*** Opening of GIVEN RECORDS ***

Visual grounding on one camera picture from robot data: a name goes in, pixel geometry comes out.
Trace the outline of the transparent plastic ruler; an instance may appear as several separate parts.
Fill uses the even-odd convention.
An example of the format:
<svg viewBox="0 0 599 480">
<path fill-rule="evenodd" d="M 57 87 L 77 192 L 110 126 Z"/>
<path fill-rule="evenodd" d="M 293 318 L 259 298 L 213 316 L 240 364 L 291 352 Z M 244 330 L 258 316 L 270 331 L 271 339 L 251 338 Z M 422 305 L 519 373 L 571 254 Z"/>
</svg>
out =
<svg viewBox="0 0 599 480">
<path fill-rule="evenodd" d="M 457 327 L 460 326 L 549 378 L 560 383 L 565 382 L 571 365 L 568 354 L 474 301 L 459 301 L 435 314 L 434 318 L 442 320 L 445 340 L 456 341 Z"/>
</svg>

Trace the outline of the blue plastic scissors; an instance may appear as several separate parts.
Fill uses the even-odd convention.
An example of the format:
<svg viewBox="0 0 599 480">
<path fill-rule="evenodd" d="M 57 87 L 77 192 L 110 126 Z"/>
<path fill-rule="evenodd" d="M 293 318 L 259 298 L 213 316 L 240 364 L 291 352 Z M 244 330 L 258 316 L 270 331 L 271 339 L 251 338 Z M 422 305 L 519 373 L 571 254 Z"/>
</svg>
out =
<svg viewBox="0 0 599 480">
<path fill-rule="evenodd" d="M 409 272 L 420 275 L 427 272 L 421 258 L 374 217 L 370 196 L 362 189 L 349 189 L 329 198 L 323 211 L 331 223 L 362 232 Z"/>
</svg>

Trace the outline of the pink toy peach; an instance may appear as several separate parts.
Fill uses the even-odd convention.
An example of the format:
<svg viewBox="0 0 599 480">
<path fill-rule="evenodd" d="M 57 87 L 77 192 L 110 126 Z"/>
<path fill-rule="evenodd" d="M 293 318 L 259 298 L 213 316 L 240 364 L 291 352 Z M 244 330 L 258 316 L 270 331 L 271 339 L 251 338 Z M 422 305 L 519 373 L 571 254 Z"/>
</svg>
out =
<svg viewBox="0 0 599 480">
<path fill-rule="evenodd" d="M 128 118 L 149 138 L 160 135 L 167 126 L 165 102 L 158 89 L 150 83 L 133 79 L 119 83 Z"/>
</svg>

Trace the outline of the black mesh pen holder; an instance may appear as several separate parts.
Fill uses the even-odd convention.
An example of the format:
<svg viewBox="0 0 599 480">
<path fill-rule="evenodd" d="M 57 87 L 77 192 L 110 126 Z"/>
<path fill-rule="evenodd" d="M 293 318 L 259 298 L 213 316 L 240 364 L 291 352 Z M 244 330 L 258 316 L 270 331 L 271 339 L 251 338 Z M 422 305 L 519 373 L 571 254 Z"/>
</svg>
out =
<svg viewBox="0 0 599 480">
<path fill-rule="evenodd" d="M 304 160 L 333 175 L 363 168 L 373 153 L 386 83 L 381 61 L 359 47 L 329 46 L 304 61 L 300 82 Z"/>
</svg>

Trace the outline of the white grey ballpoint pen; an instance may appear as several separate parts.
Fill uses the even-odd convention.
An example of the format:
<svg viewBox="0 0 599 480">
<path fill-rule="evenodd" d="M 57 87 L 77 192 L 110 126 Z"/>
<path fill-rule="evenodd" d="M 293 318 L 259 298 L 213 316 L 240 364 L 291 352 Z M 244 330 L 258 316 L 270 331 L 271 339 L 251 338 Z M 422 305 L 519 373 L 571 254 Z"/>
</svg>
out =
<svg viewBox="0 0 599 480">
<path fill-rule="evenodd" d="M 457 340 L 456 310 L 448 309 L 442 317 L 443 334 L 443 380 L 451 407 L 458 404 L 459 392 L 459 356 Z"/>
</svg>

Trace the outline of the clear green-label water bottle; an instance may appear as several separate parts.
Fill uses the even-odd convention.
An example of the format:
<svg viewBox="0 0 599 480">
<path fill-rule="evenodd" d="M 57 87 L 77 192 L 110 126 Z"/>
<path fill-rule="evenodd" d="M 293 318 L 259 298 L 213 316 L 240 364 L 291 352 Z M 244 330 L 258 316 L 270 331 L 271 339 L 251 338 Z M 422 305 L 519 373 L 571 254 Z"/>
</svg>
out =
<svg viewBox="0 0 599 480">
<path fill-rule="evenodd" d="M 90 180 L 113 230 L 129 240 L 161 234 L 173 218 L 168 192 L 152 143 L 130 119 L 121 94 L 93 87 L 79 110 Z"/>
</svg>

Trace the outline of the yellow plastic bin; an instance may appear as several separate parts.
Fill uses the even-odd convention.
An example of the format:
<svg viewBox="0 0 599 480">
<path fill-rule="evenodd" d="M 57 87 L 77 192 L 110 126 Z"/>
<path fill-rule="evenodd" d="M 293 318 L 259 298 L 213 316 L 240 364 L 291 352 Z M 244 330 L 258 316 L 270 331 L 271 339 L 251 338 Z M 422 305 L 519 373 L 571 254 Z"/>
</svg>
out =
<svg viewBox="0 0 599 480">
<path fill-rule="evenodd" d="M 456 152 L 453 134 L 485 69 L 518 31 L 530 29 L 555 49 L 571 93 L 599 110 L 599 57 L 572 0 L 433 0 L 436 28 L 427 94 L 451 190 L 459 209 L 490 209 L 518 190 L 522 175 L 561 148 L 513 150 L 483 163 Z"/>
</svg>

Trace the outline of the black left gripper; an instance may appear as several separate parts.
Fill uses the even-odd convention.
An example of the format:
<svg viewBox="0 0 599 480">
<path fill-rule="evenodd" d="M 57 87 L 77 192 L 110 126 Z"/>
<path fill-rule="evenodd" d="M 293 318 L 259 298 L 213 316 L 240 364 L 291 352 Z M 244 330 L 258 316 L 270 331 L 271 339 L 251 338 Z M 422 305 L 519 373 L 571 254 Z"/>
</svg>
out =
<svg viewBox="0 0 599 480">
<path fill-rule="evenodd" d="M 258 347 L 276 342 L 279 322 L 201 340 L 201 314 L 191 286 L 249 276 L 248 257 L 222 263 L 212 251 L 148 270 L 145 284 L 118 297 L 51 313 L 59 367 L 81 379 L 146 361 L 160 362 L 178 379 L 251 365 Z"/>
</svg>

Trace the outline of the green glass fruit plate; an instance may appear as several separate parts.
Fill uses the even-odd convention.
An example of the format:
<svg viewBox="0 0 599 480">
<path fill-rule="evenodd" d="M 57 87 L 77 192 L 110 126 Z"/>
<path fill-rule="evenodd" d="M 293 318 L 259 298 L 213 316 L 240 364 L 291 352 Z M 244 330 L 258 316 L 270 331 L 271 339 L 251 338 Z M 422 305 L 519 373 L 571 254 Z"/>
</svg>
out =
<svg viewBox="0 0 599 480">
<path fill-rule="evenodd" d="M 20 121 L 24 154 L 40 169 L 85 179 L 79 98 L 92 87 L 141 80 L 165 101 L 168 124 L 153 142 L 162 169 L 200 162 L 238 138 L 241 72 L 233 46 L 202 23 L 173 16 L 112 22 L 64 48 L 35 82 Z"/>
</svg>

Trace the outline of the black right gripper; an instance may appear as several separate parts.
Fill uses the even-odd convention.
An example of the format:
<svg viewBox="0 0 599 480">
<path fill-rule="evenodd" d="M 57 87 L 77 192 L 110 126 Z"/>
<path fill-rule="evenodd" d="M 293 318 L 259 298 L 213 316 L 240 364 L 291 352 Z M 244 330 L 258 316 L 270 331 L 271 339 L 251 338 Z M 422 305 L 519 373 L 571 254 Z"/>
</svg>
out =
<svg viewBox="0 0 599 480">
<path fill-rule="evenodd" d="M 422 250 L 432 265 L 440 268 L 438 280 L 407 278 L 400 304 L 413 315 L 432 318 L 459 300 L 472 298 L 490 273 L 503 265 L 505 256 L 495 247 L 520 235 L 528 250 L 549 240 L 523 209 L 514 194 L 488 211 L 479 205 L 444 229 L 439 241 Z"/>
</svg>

*** Close of GIVEN RECORDS ***

__TASK TO CARRY OUT__:
The answer must be every line of the entries that includes the word "green".

__ANSWER TO THE PROBLEM__:
Trace the outline of the clear green-label water bottle; an instance may appear as several separate parts.
Trace the outline of the green glass fruit plate; an instance may appear as several separate parts.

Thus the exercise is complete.